[Problem description]
For this exercise, write each entry below out precisely and omit the pictures.

(Collected data entries)
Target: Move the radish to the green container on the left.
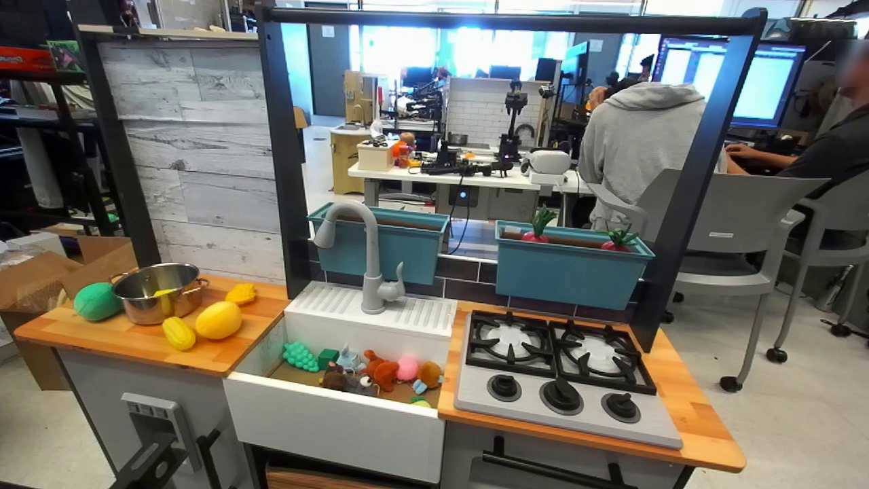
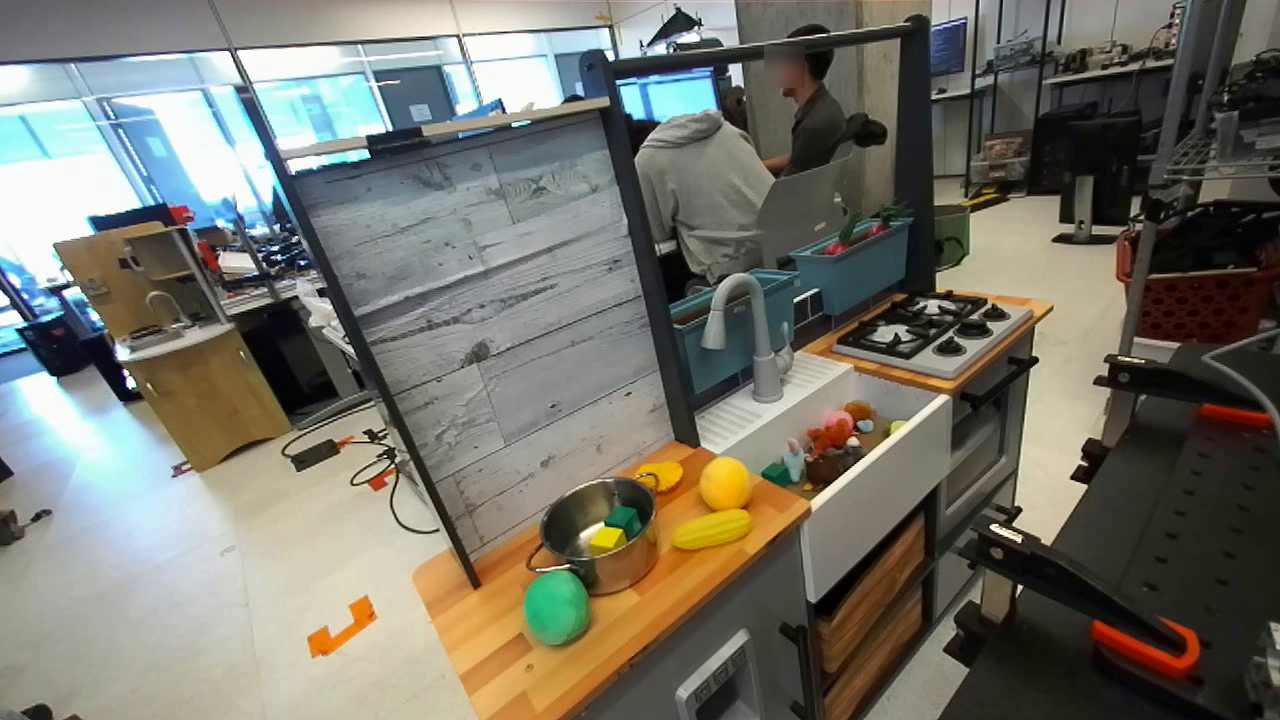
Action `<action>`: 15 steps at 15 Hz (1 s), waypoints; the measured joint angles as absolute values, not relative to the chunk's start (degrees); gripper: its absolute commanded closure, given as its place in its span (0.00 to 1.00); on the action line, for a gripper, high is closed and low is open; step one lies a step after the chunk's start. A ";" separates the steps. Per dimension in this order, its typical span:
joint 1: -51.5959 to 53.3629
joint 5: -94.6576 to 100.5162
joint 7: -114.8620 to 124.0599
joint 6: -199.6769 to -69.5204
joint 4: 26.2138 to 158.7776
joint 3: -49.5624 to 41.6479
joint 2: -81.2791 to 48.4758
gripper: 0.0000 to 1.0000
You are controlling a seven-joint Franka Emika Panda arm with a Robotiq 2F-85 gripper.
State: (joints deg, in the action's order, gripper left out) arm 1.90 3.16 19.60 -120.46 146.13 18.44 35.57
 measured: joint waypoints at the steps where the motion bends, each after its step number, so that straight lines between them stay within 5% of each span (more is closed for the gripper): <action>1: 1.94 3.17 19.60 -120.46 146.13 18.39 35.55 0.00; 9: -2.39 19.51 30.42 -130.46 147.08 21.98 24.19 0.00; 15: -22.96 50.00 54.74 -135.76 144.79 36.23 7.34 0.00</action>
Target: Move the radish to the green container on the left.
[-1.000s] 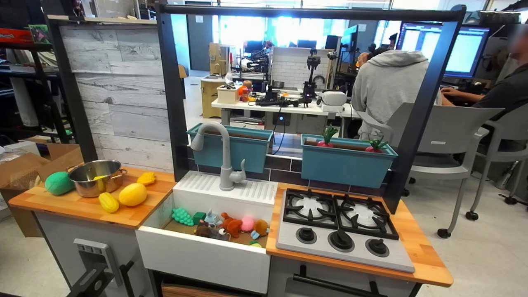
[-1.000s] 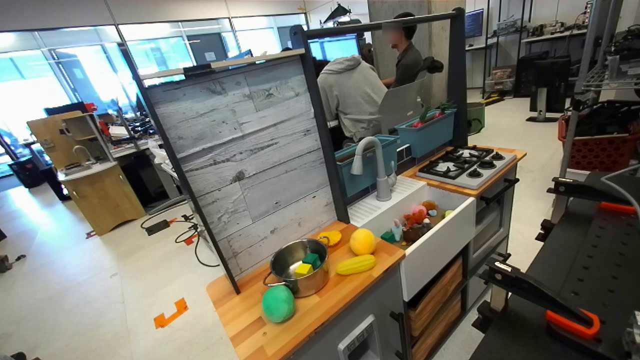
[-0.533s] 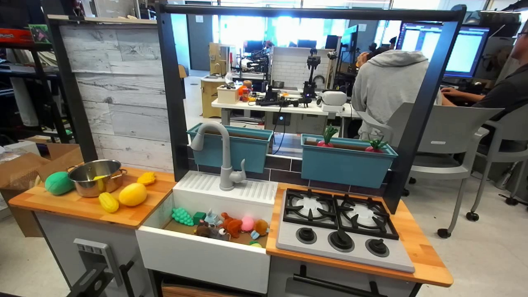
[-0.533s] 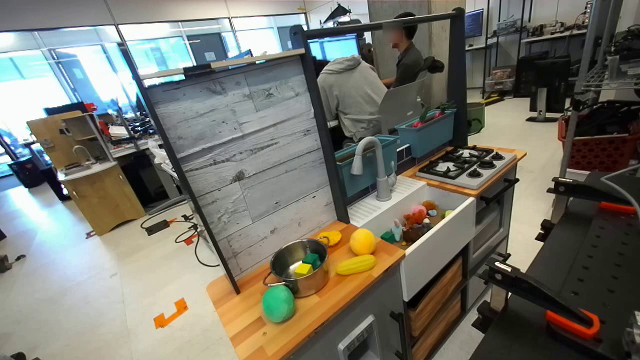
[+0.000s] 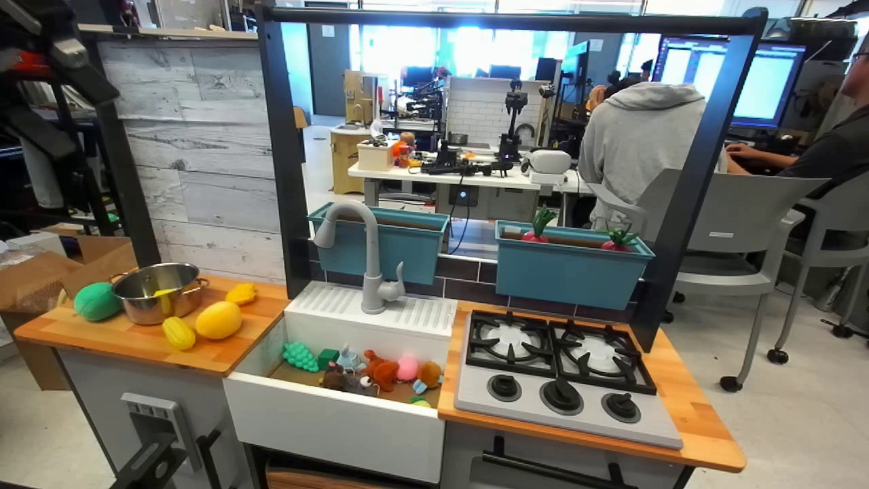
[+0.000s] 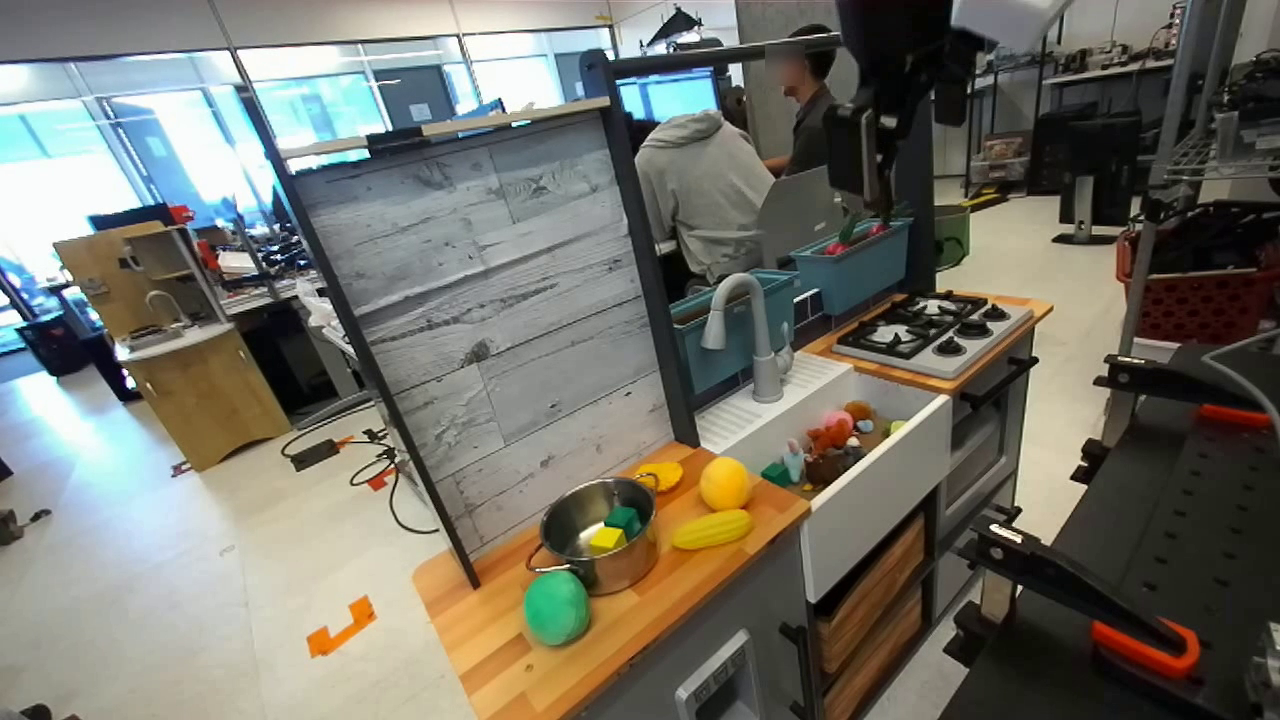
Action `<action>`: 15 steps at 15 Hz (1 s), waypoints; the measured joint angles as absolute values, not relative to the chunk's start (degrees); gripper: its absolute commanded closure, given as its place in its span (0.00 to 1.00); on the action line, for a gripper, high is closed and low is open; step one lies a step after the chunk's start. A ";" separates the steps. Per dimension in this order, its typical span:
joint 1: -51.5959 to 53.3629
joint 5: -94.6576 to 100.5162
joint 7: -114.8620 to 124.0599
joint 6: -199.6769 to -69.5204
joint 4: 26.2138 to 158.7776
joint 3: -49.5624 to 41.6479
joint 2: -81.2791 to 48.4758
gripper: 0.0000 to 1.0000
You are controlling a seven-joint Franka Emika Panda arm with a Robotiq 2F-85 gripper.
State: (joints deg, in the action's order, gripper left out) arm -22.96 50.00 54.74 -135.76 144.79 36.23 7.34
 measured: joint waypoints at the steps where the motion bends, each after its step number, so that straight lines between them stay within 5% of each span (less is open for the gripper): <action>1: -25.41 54.98 59.23 -134.25 144.10 38.14 5.47 0.00; 4: -26.62 68.73 73.66 -127.77 140.92 36.76 -0.80 0.00; 9: -12.23 74.93 91.15 -125.94 130.69 14.74 -17.61 0.00; 15: -6.98 74.93 106.05 -132.60 110.88 1.63 -37.45 0.00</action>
State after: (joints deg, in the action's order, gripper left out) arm -6.98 74.93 106.05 -132.60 110.88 1.63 -37.45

[Your response]
Target: Move the radish to the green container on the left.
Action `<action>`: 15 steps at 15 Hz (1 s), waypoints; the measured joint angles as absolute values, not relative to the chunk's start (degrees); gripper: its absolute commanded closure, given as its place in its span (0.00 to 1.00); on the action line, for a gripper, high is closed and low is open; step one lies a step after the chunk's start. A ";" separates the steps. Per dimension in this order, its typical span:
joint 1: -51.5959 to 53.3629
joint 5: -94.6576 to 100.5162
joint 7: -114.8620 to 124.0599
joint 6: -199.6769 to -69.5204
joint 4: 26.2138 to 158.7776
joint 3: -49.5624 to 41.6479
joint 2: -81.2791 to 48.4758
gripper: 0.0000 to 1.0000
You are controlling a seven-joint Franka Emika Panda arm with a Robotiq 2F-85 gripper.
State: (joints deg, in the action's order, gripper left out) arm 1.90 3.16 19.60 -120.46 146.13 18.44 35.57
 measured: joint waypoints at the steps where the motion bends, each after its step number, so that straight lines between them stay within 5% of each span (more is closed for the gripper): <action>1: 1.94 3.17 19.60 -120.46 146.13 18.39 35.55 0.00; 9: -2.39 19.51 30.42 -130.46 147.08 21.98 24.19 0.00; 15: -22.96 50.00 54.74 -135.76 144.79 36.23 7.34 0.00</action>
Target: Move the radish to the green container on the left.
[-1.000s] 
[-1.000s] 
[-0.533s] 
[-0.533s] 
[+0.000s] 
[+0.000s] 
Action `<action>`: 15 steps at 15 Hz (1 s), waypoints; the measured joint angles as absolute values, not relative to the chunk's start (degrees); gripper: its absolute commanded closure, given as its place in its span (0.00 to 1.00); on the action line, for a gripper, high is closed and low is open; step one lies a step after the chunk's start. A ";" separates the steps. Per dimension in this order, its typical span:
joint 1: -51.5959 to 53.3629
joint 5: -94.6576 to 100.5162
joint 7: -114.8620 to 124.0599
joint 6: -199.6769 to -69.5204
joint 4: 26.2138 to 158.7776
joint 3: -49.5624 to 41.6479
joint 2: -81.2791 to 48.4758
gripper: 0.0000 to 1.0000
You are controlling a seven-joint Franka Emika Panda arm with a Robotiq 2F-85 gripper.
State: (joints deg, in the action's order, gripper left out) arm -22.96 50.00 54.74 -135.76 144.79 36.23 7.34
 measured: joint waypoints at the steps where the motion bends, each after its step number, so that straight lines between them stay within 5% of each span (less is open for the gripper): <action>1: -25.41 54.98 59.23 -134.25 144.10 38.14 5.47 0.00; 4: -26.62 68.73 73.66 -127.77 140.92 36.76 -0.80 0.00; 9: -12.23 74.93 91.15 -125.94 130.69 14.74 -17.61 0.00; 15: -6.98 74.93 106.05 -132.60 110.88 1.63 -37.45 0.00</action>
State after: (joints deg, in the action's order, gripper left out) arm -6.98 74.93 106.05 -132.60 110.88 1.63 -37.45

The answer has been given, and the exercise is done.